Solis worked in food processing plants for nearly 20 years. In 2006, the 45-year-old was diagnosed with bronchiolitis obliterans, which left him with only 25 percent of normal lung capacity. Solis alleges that his lungs were injured while he worked with diacetyl, a synthetic chemical used in artificial butter flavoring. BASF is one of the distributors that supplied diacetyl to one of Solis’s employers, Flavorchem.

On Nov. 17, 2006, Solis filed product liability claims in state court against 20 defendants. The original complaint did not include BASF. Solis added BASF as a defendant in an amended complaint filed Aug. 30, 2007.

In his lawsuit against BASF, Solis asserted a claim for negligence, as well as strict liability claims based on failure to warn and defective design. As a defense, BASF argued that Solis’s claims were barred by the state’s two-year personal injury statute of limitations.

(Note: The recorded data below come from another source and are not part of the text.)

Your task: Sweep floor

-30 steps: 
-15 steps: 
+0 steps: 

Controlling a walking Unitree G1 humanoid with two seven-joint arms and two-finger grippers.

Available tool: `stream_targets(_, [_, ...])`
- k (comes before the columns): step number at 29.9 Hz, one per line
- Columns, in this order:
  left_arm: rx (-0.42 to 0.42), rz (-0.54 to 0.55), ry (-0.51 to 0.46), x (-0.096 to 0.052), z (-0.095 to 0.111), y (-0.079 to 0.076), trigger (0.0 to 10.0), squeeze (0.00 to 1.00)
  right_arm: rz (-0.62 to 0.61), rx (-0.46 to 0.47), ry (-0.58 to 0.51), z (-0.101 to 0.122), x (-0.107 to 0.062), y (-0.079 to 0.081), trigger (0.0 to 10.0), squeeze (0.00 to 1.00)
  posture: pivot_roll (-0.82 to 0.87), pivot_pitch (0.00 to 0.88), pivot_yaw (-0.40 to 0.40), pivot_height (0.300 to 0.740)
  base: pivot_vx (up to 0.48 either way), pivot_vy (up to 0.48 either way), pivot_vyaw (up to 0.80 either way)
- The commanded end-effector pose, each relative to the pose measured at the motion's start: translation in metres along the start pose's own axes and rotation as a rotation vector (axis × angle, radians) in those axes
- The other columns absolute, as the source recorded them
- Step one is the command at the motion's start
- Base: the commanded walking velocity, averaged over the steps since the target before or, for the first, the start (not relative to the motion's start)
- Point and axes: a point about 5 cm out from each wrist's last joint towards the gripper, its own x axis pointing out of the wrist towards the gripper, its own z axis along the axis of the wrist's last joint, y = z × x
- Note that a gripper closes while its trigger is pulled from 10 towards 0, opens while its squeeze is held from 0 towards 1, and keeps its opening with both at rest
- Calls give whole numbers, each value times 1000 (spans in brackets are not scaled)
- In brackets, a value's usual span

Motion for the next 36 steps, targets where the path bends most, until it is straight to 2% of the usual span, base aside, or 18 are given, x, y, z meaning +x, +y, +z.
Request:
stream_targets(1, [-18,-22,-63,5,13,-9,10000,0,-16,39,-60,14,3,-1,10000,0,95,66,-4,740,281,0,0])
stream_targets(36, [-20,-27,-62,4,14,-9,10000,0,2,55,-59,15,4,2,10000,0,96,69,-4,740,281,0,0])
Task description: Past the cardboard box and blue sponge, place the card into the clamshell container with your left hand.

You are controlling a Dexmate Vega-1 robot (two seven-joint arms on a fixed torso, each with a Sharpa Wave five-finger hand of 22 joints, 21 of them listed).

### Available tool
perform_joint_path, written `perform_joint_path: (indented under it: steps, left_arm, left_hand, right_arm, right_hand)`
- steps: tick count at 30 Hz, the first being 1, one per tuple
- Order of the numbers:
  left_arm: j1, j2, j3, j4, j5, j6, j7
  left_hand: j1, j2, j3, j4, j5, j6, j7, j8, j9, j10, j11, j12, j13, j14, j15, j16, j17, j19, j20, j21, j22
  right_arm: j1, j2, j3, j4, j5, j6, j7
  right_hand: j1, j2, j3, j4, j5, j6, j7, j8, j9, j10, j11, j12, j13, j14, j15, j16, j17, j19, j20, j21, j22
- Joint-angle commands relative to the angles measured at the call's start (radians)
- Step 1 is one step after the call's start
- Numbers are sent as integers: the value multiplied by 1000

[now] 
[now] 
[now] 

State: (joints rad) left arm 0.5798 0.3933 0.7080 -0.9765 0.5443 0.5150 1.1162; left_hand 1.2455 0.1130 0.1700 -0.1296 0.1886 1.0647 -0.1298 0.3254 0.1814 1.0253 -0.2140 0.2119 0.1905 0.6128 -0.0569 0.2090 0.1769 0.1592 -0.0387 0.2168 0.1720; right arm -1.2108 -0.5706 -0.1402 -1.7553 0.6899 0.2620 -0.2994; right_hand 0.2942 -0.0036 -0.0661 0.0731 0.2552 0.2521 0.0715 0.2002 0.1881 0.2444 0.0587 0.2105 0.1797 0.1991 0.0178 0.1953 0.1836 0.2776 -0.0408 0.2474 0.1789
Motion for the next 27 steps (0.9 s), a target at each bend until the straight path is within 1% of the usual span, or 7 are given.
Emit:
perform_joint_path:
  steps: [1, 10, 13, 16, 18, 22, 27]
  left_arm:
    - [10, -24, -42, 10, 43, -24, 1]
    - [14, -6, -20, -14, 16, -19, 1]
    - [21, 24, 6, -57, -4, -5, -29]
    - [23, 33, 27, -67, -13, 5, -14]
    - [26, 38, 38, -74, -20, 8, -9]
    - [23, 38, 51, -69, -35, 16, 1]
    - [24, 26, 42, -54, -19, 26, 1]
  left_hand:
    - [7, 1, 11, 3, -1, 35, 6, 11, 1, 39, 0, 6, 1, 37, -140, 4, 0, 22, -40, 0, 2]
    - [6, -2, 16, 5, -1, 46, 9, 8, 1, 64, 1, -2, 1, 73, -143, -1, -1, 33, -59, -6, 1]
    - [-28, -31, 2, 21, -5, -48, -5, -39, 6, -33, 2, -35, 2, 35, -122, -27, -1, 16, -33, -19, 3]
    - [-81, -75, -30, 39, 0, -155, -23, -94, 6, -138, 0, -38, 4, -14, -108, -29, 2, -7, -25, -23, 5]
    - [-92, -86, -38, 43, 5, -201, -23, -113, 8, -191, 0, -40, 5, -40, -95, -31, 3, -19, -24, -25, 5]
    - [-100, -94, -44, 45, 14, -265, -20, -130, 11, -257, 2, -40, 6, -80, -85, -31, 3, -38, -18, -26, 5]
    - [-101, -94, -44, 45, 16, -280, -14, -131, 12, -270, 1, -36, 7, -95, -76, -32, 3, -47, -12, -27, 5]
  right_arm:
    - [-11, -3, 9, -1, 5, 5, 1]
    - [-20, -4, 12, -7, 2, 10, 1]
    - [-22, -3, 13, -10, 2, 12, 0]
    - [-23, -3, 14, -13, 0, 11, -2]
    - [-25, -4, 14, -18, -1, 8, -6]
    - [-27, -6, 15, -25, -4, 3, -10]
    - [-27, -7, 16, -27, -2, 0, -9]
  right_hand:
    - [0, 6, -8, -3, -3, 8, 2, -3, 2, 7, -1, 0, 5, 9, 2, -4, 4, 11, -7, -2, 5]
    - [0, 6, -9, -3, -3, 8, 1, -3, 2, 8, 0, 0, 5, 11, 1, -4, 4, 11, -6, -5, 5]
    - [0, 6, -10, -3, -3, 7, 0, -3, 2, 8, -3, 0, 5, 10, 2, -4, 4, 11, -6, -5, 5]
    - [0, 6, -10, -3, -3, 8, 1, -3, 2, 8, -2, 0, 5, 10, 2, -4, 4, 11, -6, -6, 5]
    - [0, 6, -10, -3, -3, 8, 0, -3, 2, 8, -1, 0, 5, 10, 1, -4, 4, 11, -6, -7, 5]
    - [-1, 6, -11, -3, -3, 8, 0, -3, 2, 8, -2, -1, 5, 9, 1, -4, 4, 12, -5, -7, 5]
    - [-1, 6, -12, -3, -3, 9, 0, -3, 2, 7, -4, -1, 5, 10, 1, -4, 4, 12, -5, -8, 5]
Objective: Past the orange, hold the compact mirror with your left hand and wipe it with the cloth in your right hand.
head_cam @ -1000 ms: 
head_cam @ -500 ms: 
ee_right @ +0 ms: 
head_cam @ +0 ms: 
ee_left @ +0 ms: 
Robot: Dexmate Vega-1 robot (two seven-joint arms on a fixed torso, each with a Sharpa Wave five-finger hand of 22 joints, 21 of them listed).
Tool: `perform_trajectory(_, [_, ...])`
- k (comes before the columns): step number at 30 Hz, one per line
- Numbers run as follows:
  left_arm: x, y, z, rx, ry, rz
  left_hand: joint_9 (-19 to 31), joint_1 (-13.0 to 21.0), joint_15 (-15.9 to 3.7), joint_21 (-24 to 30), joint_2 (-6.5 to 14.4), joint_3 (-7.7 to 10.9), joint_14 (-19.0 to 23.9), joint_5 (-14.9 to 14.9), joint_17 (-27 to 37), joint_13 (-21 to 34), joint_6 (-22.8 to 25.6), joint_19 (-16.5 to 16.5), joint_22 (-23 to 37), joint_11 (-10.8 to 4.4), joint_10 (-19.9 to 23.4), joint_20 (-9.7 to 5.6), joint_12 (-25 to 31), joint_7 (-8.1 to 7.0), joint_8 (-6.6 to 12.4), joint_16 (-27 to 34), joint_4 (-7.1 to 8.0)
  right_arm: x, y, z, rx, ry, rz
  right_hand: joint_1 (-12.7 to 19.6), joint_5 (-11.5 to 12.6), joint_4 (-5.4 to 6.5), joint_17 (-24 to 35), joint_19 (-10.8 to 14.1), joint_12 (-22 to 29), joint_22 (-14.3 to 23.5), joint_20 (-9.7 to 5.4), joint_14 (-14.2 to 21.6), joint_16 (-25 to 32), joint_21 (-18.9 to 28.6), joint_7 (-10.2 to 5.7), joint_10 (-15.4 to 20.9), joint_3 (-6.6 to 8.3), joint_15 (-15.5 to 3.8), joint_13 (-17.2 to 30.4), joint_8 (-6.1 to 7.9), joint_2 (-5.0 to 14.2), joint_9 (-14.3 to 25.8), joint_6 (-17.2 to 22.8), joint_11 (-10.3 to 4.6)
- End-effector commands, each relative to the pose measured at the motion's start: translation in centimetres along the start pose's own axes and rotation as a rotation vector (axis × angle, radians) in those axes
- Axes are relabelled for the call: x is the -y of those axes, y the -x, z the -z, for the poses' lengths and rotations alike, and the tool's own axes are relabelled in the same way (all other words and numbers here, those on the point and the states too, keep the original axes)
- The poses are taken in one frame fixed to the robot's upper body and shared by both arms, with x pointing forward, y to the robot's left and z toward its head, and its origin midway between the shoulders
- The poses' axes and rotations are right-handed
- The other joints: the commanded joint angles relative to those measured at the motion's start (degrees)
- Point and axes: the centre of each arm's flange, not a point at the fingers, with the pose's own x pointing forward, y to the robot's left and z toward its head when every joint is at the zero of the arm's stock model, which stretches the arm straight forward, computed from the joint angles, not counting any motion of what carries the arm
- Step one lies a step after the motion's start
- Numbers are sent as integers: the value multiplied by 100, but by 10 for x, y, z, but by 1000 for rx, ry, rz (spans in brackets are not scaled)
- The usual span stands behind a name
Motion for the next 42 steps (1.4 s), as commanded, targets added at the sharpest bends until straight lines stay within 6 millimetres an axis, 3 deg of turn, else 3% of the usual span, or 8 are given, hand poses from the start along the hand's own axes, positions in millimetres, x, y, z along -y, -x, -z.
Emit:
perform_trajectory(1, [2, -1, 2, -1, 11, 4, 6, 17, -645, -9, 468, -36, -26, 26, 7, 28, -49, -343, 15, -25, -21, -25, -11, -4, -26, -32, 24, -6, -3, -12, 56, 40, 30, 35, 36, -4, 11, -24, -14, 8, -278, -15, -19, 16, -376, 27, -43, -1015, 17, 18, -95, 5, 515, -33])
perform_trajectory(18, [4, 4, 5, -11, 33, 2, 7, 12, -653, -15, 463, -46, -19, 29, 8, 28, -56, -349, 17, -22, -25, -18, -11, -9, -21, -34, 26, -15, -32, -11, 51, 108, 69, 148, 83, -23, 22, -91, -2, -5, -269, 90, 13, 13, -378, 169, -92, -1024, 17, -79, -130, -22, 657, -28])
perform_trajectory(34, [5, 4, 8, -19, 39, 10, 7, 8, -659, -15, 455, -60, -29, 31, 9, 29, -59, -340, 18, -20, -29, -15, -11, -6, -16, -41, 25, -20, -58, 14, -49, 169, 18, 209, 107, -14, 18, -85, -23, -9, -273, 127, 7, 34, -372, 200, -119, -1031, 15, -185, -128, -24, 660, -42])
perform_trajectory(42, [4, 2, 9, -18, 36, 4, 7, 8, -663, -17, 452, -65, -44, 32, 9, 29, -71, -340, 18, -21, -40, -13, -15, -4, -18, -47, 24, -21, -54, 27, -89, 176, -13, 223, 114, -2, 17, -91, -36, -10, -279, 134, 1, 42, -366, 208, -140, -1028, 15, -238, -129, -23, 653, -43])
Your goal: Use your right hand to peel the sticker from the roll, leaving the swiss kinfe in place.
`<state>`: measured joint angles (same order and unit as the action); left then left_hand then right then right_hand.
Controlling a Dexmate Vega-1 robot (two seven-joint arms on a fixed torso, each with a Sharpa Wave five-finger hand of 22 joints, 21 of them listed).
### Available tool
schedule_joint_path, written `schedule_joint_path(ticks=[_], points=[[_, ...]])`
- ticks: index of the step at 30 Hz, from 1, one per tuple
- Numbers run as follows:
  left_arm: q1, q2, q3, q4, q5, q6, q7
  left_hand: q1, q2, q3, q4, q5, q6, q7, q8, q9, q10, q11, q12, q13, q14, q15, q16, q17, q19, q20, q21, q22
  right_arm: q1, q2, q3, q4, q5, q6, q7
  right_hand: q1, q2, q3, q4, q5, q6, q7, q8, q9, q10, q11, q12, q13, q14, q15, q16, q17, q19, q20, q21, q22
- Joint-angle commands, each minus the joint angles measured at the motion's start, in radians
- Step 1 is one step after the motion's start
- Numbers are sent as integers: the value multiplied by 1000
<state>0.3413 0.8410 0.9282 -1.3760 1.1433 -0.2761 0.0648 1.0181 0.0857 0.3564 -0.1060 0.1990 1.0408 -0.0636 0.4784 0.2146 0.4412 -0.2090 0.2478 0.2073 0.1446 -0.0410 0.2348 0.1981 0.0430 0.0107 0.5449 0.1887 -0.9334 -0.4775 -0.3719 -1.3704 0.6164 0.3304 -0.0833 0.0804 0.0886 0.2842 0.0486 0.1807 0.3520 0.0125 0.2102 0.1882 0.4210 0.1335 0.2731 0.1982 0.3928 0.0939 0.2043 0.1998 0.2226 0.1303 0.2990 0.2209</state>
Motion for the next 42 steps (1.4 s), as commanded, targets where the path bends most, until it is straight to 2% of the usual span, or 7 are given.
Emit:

BASF was the only defendant to go to trial. The trial court directed a verdict in favor of Solis on BASF’s statute of limitation defense. In August 2010, a Cook County jury returned a verdict of $32 million, finding Solis 5 percent at fault, and BASF 95 percent at fault.

On appeal, BASF argued that the directed verdict on its defense was improper because there was evidence showing that Solis knew of his injury and its cause more than two years before he sued BASF.

The state appellate court agreed.

“At trial, Solis confirmed that in late 2004 or mid-2005, he felt that certain chemicals caused his breathing problems, and his health questionnaire listed diacetyl as a chemical that was ‘likely to cause breathing problems,’” Justice Epstein wrote. “Solis’s testimony – which itself is sometimes contradictory – either creates a factual dispute or raises questions about his credibility.”

Solis’s attorneys tried to limit the damage by proposing that any proceedings on remand should be limited to the question of their client’s liability, leaving the damages award to stand.

But the court found that the trial judge had committed several other errors that required a retrial.

“The evidentiary and instructional errors are intertwined with the extent of BASF’s liability, especially with regard to the scope of BASF’s duty to warn, and those issues affect the jury’s determination on damages,” Epstein wrote. “A liability-only retrial is therefore inappropriate.”

The news is not all bad for the plaintiffs’ bar on this front. Recently, a federal jury in Colorado awarded more than $7.2 million to a man who was diagnosed with “popcorn lung” after consuming multiple bags of popcorn daily for several years.